(Data excerpts)
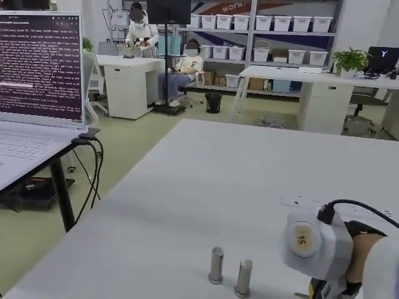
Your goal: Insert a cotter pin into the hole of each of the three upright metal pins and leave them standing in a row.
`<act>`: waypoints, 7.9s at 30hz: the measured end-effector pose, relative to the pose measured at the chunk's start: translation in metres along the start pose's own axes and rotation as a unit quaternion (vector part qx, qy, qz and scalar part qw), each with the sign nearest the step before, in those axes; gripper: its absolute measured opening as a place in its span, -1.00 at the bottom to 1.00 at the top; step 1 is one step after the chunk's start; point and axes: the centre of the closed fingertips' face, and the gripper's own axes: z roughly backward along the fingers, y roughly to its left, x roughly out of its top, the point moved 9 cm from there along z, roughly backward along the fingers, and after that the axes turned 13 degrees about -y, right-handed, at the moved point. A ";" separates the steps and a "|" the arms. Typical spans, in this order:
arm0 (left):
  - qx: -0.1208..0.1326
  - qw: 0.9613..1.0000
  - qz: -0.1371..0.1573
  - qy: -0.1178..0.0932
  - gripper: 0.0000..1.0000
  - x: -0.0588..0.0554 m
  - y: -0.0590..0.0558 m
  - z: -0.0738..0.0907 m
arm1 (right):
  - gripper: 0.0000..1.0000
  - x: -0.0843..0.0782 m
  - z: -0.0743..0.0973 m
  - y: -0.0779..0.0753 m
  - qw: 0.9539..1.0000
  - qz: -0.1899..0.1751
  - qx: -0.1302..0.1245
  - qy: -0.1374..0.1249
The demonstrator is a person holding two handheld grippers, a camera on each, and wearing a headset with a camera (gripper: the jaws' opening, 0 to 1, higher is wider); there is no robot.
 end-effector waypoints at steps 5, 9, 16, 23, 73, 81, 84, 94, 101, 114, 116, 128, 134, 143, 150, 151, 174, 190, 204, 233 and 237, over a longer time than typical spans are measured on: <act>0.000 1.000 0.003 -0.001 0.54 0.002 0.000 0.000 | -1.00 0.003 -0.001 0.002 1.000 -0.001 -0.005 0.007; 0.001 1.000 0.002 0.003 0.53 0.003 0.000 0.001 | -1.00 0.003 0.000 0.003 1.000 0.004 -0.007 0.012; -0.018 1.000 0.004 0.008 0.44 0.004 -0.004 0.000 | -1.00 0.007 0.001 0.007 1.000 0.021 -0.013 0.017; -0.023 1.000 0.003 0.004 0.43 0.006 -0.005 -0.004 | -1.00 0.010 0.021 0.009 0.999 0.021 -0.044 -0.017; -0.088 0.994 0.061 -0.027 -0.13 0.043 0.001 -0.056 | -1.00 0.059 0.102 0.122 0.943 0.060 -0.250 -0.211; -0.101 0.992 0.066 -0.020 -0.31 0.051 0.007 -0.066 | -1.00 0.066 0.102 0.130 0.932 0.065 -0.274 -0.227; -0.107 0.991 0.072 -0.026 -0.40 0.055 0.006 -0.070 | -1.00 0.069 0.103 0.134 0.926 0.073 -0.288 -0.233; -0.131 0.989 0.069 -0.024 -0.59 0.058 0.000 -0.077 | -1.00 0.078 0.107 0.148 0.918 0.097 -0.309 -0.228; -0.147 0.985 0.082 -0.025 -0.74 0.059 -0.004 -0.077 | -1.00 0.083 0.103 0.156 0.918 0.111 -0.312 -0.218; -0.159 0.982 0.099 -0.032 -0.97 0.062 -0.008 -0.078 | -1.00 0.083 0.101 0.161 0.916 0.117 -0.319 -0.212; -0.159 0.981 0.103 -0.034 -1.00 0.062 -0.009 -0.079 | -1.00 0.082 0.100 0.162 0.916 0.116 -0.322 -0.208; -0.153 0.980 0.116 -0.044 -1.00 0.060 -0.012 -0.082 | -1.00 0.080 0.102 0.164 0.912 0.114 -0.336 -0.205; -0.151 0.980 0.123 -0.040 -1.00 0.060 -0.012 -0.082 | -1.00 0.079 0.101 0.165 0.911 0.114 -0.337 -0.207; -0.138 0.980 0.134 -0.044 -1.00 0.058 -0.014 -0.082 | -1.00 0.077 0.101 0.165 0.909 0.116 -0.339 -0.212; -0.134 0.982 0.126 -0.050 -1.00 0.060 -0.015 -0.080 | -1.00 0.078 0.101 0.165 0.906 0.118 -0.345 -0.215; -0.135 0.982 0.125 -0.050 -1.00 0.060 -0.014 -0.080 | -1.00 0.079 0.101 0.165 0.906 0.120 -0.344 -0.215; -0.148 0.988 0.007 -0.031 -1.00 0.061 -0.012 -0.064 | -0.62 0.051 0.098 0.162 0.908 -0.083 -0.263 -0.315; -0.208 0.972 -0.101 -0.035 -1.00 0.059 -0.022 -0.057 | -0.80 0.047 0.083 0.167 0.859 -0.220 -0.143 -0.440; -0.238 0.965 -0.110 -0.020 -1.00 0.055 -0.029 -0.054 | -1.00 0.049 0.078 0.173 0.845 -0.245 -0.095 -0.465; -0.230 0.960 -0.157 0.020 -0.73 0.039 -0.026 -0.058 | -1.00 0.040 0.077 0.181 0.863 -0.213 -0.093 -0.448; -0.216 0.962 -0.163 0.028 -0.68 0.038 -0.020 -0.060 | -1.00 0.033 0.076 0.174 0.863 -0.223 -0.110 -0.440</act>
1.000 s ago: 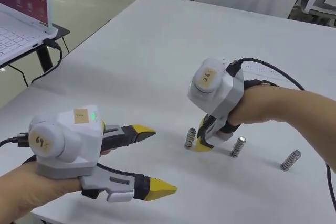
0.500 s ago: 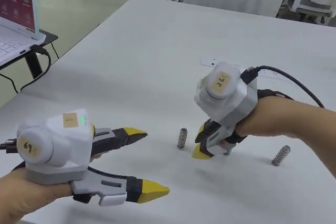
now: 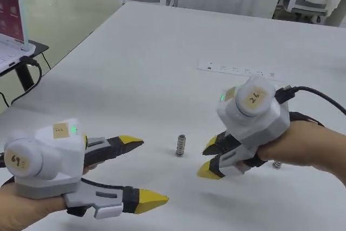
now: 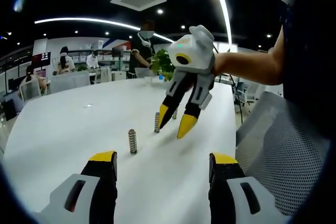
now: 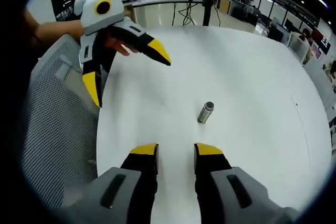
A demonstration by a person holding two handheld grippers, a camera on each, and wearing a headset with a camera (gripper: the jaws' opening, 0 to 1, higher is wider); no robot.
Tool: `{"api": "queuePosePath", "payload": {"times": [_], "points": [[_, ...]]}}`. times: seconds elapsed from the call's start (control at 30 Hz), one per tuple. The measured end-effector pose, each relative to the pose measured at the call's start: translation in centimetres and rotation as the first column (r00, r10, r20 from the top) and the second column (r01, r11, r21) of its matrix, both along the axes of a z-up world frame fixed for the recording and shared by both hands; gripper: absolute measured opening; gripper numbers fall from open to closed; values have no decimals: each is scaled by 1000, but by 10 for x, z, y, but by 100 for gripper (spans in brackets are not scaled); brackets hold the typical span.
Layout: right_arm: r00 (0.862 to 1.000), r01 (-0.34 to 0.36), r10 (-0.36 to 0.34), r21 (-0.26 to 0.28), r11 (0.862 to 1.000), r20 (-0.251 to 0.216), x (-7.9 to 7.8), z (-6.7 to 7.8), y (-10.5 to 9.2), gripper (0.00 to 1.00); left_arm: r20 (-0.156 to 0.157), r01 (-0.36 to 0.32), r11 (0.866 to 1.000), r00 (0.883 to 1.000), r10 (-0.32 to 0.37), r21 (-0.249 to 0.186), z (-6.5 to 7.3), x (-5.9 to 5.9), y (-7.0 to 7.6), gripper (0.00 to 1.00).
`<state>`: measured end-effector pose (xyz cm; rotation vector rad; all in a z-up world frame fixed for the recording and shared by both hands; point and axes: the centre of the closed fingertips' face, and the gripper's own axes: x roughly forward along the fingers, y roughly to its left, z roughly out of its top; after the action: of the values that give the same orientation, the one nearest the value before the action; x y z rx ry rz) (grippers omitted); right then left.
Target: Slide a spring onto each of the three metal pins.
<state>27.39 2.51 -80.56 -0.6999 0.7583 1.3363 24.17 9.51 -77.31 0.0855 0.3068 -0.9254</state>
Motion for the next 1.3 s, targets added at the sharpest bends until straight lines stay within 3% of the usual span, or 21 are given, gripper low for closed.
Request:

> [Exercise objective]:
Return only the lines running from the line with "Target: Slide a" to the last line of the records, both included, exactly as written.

> [Written answer]:
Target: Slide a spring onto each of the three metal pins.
<state>27.39 2.51 -80.56 -0.6999 0.7583 1.3363 24.17 9.51 -77.31 0.0855 0.3068 -0.9254</state>
Motion for the next 1.3 s, targets added at the sharpest bends until straight lines stay within 3% of the usual span, or 21 are given, gripper low for closed.
Request:

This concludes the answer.